Directions: Nothing but the lines from the one containing "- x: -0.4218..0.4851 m" through the one containing "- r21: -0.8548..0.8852", both included, should be given again, each exactly as written below.

───── Extracted information

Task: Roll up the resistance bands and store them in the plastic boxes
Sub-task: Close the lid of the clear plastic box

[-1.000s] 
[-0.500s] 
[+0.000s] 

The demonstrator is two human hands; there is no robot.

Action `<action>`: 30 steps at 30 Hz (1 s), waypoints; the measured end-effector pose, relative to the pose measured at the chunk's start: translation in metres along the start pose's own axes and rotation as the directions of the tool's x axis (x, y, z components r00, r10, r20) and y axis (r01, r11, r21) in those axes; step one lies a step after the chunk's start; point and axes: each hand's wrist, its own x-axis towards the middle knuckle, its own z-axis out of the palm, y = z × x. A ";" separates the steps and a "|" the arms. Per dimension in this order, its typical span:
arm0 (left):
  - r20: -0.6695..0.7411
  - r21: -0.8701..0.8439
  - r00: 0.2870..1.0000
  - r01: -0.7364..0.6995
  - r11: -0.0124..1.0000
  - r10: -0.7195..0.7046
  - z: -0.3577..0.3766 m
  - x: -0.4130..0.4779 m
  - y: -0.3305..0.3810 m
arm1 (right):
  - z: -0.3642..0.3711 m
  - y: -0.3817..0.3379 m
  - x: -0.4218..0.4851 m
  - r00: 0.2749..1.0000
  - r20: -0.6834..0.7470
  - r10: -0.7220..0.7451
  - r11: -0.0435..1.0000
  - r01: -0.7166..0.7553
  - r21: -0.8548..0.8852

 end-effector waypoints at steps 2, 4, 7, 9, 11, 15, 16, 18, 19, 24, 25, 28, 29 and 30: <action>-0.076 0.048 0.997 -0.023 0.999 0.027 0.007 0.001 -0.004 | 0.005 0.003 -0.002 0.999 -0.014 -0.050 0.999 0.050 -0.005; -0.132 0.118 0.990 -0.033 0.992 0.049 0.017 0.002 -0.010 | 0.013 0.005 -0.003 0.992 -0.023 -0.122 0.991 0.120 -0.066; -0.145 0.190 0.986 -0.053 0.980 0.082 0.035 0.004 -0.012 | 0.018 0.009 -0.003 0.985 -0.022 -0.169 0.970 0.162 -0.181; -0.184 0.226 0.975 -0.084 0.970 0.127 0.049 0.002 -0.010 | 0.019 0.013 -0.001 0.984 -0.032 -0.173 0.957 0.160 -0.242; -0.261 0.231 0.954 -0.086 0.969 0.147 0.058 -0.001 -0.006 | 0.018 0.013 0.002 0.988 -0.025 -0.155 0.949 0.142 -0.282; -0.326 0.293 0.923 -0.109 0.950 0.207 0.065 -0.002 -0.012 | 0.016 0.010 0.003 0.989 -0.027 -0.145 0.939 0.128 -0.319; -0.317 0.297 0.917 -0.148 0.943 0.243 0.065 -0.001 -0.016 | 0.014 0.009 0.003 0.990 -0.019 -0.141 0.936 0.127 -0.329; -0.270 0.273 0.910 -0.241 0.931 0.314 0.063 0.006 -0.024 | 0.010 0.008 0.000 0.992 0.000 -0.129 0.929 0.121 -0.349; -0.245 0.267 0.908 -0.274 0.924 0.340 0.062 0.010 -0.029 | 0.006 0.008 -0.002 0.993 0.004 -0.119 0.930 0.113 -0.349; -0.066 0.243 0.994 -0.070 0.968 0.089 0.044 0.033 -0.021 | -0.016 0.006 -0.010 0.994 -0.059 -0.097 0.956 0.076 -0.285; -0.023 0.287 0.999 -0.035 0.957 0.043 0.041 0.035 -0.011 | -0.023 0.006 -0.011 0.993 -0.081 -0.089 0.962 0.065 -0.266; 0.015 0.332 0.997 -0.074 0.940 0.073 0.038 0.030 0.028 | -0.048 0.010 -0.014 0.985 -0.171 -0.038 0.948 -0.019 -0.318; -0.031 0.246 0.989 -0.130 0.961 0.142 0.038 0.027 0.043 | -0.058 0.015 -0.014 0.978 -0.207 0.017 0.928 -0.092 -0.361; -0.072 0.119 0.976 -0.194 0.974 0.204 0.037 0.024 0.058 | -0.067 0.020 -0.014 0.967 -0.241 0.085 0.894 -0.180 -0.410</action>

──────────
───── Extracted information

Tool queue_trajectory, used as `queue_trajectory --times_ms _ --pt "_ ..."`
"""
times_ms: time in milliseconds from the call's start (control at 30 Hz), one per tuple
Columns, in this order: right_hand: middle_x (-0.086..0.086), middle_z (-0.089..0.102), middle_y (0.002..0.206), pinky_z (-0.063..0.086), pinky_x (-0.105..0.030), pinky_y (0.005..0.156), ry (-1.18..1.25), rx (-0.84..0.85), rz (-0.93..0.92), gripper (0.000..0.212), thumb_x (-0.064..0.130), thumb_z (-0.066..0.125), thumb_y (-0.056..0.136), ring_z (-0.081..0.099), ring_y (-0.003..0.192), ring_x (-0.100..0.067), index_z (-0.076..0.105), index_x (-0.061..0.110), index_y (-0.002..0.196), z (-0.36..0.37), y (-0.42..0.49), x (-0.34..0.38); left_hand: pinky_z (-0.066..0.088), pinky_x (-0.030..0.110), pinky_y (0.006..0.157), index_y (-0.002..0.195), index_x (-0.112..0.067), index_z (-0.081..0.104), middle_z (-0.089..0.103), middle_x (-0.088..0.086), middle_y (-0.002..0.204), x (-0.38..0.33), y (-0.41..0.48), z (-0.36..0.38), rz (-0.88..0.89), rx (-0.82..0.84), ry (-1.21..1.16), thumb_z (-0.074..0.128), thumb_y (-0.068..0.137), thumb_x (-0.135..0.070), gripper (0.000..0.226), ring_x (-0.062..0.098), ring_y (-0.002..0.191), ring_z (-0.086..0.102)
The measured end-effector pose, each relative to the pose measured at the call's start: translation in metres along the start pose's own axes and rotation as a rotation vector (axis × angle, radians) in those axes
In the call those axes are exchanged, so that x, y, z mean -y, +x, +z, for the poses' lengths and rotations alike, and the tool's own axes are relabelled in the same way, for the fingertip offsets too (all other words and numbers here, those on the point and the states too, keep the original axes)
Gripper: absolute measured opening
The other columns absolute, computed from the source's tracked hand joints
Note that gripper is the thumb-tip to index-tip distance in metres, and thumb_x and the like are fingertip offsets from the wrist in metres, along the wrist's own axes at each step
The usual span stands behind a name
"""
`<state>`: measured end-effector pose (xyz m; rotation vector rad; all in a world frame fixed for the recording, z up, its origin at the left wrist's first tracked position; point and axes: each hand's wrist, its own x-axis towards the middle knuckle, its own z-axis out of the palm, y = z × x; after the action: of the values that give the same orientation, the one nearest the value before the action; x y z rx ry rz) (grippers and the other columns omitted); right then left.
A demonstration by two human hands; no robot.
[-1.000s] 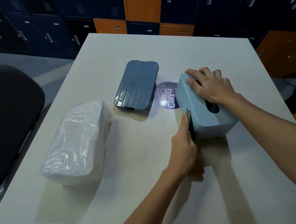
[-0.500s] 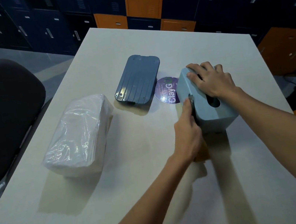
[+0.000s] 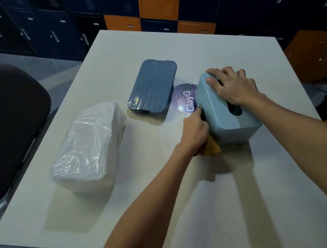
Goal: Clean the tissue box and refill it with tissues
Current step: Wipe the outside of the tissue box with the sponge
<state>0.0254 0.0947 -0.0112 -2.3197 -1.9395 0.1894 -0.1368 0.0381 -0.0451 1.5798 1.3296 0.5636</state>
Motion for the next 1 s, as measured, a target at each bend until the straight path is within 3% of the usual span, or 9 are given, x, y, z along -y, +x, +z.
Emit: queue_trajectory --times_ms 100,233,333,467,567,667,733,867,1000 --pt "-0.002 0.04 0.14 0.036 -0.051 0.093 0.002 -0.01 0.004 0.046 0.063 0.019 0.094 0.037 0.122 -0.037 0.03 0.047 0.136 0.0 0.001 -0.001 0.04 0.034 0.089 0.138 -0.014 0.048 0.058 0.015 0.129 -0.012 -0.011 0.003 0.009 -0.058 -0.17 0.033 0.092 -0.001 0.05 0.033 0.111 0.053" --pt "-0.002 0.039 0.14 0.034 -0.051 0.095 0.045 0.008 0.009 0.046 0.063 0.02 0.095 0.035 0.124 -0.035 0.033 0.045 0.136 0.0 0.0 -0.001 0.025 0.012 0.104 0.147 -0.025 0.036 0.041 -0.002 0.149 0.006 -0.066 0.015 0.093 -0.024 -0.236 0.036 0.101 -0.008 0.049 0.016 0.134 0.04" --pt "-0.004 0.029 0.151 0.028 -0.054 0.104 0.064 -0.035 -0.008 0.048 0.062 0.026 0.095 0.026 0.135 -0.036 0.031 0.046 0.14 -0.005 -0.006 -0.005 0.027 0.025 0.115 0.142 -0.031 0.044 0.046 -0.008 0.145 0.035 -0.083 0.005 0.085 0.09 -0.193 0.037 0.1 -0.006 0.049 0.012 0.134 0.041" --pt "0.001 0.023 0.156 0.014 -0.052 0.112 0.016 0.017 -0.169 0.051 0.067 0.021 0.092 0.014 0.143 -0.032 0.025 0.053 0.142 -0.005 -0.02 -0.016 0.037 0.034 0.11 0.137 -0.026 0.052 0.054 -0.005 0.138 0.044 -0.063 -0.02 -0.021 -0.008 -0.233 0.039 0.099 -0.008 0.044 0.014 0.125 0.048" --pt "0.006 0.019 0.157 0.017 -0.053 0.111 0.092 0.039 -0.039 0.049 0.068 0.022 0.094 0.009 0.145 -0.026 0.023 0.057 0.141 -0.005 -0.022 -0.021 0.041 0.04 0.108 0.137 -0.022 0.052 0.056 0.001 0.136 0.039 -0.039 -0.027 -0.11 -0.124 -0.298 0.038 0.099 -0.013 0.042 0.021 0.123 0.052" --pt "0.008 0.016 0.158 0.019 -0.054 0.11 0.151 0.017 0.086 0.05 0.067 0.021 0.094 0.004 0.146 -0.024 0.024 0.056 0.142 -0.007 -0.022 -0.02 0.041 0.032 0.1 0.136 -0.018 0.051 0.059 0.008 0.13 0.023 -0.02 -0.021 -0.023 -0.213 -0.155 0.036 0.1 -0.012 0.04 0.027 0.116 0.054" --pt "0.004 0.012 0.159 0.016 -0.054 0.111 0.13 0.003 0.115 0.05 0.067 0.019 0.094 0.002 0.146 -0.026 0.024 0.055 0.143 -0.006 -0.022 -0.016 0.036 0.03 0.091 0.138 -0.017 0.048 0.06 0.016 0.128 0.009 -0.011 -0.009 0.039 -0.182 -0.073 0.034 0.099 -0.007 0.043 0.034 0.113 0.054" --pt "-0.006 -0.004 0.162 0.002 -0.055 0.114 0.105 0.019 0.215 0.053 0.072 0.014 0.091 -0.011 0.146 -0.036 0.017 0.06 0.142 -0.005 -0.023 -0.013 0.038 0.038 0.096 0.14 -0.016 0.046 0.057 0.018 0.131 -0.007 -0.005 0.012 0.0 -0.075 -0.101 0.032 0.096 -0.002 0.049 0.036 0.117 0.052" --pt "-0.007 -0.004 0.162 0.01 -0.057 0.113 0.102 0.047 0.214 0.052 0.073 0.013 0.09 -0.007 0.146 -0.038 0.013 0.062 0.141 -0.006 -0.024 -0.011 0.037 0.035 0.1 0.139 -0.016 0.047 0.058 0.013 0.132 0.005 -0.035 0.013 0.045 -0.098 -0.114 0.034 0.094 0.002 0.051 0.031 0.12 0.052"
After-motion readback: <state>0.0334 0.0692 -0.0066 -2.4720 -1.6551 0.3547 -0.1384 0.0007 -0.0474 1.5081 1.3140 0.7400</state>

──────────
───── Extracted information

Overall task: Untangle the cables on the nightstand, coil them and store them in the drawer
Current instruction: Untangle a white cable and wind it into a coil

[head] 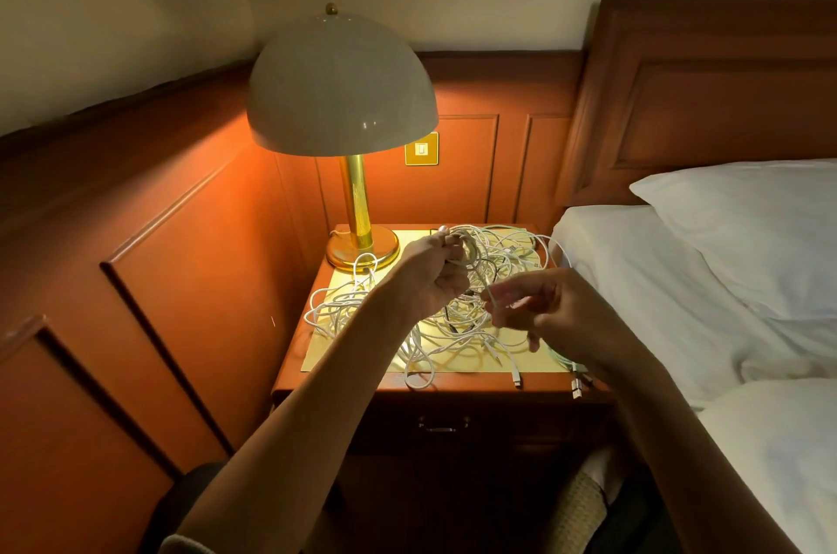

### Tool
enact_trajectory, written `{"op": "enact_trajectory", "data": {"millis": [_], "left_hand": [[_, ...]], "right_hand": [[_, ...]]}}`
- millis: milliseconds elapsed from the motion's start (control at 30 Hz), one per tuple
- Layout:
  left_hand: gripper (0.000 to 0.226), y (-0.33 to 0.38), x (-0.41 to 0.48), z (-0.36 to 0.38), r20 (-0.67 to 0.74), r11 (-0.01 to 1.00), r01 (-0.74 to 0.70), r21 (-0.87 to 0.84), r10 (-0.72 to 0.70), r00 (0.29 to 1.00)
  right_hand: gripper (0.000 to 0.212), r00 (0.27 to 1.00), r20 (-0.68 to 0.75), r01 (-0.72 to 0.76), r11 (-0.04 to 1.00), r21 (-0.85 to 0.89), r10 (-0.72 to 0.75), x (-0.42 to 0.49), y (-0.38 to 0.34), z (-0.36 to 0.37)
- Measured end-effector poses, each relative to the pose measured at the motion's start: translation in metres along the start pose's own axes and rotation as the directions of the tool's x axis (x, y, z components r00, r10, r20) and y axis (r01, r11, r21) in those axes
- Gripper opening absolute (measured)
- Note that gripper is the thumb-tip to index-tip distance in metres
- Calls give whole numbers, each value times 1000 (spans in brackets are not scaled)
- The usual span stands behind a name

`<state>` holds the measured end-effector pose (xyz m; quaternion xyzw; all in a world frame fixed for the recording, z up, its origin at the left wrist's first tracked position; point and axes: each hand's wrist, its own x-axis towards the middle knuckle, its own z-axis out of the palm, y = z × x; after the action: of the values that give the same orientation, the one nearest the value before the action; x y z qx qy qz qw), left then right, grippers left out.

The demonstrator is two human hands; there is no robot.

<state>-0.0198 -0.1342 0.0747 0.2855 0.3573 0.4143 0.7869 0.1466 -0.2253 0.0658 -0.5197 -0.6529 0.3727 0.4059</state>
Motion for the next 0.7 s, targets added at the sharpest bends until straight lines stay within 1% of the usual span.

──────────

Exercise output:
  - x: -0.4218..0.4851 m
  - r00: 0.2749..1.0000
  - r20: -0.6834..0.7470
  - r10: -0.7220..0.7451
  - r11: -0.0435..1.0000
  - r01: -0.7166..0.7553
  - r21: -0.8548..0.8852

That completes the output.